Para especialistas, será difícil passar medida contra servidores filiados
Resumo da notícia
- Especialistas veem obstáculo em aprovar fim de estabilidade por causa de filiação partidária
- Medida só poderia ser aprovada por meio de uma emenda à constituição, dizem advogados
- Professora entende que proposta é inconstitucional por retirar direitos fundamentais
A proposta do ministro da Economia, Paulo Guedes, de acabar com a estabilidade do servidor público filiado a partido político, anunciada hoje, terá muita dificuldade de ser aprovada, segundo especialistas ouvidos pelo UOL, pois não é prevista pela Constituição e mexeria com direitos fundamentais.
"Tem filiação partidária? Não é servidor público. Não vou dar estabilidade para militante. É como nas Forças Armadas: é servidor do Estado", disse o ministro durante a apresentação da proposta que autoriza a redução de jornada e salário de servidores em caso de emergência financeira.

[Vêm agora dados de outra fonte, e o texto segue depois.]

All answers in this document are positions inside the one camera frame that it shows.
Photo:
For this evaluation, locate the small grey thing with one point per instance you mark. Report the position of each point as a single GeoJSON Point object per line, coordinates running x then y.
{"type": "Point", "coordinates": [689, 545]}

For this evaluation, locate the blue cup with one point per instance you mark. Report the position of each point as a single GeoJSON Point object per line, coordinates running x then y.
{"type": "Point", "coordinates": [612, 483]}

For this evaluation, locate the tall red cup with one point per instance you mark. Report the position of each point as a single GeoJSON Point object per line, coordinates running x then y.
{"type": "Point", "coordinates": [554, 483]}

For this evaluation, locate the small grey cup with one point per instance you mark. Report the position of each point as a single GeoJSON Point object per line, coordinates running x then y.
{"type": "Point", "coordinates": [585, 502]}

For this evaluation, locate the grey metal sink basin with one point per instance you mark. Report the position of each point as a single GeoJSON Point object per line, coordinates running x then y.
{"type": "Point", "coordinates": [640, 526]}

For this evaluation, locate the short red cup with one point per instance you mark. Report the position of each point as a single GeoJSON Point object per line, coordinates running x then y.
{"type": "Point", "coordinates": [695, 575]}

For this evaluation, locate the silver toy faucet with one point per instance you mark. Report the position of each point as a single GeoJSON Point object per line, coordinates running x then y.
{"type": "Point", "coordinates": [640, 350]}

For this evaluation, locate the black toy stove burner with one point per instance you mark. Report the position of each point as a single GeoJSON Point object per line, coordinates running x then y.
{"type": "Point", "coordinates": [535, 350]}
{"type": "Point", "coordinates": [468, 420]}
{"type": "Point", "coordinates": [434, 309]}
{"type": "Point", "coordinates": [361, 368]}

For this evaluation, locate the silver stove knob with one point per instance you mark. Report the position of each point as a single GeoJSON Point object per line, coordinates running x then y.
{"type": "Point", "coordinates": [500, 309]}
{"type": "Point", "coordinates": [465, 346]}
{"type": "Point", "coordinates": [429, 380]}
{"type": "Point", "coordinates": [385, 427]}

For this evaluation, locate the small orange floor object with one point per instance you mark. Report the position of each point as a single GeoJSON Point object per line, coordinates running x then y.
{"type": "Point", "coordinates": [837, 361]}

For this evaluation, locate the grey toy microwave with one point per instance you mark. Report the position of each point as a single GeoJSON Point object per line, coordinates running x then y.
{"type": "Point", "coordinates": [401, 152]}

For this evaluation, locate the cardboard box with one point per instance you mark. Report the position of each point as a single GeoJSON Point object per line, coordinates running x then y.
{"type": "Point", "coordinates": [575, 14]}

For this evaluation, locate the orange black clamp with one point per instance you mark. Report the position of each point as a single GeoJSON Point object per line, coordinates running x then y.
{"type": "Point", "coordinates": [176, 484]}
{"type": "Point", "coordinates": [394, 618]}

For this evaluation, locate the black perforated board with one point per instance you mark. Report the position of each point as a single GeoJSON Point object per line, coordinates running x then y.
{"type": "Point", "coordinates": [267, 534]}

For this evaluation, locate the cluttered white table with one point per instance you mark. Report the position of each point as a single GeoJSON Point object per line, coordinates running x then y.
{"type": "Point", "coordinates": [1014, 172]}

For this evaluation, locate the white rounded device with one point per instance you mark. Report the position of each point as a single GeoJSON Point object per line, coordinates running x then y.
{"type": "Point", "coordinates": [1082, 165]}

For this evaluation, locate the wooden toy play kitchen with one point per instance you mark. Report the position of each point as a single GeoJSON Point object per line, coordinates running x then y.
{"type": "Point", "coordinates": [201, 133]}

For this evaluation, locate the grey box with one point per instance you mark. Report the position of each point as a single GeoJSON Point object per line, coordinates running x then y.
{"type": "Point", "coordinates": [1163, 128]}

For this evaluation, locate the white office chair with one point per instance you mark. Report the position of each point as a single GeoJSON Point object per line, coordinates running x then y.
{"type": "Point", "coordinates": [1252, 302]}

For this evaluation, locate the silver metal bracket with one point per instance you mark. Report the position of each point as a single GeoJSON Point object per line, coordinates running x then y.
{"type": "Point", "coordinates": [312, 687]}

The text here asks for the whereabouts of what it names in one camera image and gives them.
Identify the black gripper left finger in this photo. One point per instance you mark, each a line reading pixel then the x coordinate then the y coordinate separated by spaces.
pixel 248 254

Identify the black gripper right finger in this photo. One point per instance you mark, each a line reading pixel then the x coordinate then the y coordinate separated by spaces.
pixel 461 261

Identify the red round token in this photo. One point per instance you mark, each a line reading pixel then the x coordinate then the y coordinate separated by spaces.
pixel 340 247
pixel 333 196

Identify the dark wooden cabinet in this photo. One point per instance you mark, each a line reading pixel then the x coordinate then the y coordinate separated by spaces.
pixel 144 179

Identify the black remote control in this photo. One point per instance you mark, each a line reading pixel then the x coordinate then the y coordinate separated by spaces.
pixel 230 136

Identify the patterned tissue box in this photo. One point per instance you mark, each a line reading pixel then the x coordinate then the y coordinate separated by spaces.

Dos três especialistas ouvidos pelo UOL, dois entendem que o plano do ministro só poderia ser aprovado por meio de uma PEC (proposta de emenda à Constituição), que exige maioria qualificada (três quintos dos votos no Senado e na Câmara) para aprovação e que a mudança só poderia valer para novos servidores.
Já a professora de direito trabalhista e previdenciário Cristiane Grano Haik acredita que a proposta é inconstitucional e só poderia ser introduzida no ordenamento brasileiro, caso fosse convocada uma Constituinte, pois mexe com direitos fundamentais, cláusulas pétreas.
"Quando a proposta fala que vai proibir alguém de se filiar, propõe retirar direitos fundamentais, pois a Constituição prevê que é plena a liberdade de associação para fins lícitos", diz Cristiane.
Segundo a professora, um servidor público só não poderia ter atividades políticas nos casos previstos em lei, como os militares e membros do Ministério Público.
"O constituinte previu que a atividade política do militar deve ser evitada para não colocar em risco a democracia. Com relação ao servidor civil, é muito diferente. O motivo tem que ser muito forte para lhe retirar esse direito", da afirma a professora, citando como exemplo as hipóteses previstas na Lei da Ficha Limpa ou na lei de improbidade administrativa, e ainda assim, analisadas caso a caso.
Necessidade de PEC
Já os advogados Vera Chemim, constitucionalista com mestrado em administração pública pela FGV (Fundação Getúlio Vargas), e Leandro Scalabrin, membro da mesa diretora do Conselho Nacional de Direitos Humanos, entendem que a proposta só poderia ser aprovada por PEC, o que exigiria a aprovação de 49 senadores e de 308 deputados.
Para Scalabrin, a proposta seria inconstitucional apenas se fosse proposta por meio de projeto de lei. Caso seja proposta como PEC, a ideia seria legal, contudo ele avalia que a medida é "um retrocesso e antidemocrática".
"Este governo já monitora servidores em suas redes sociais para ver suas opiniões e reprime quem pensa diferente e agora quer restringir os direitos políticos dos servidores públicos", afirma.
Exceção
"Só uma emenda constitucional pode tirar esse direito que o servidor tem. A perda de direitos políticos só pode ser aplicada no caso das exceções previstas em lei. O direito político de votar e ser votado é de qualquer um", afirma Vera Chemin.
Para a constitucionalista, como se trata de um direito fundamental, é muito mais difícil de ser abolido.
A medida teria que ser proposta por meio de PEC, aprovada e só poderia atingir novos servidores. Sobre quem já é servidor não há o que se falar
Vera Chemim, constitucionalista
Vera citou decisões do STF que anularam demissões de servidores civis de empresas de economia mista por razões de ordem político partidária.
A professora entende que só a filiação partidária não significa militância. "Não há como evitar que alguém seja filiado a partido político desde que ele não se manifeste politicamente no trabalho dele. Só é errado se militar no exercício da função", afirma. "Se sou filiado e nunca me manifestei no meu trabalho, não há porque tirar a estabilidade."
Vera lembrou que o estatuto dos servidores públicos da União prevê licença em caso de candidatura do funcionário a um cargo público. "O servidor público tem regras para se licenciar e se candidatar", afirmou.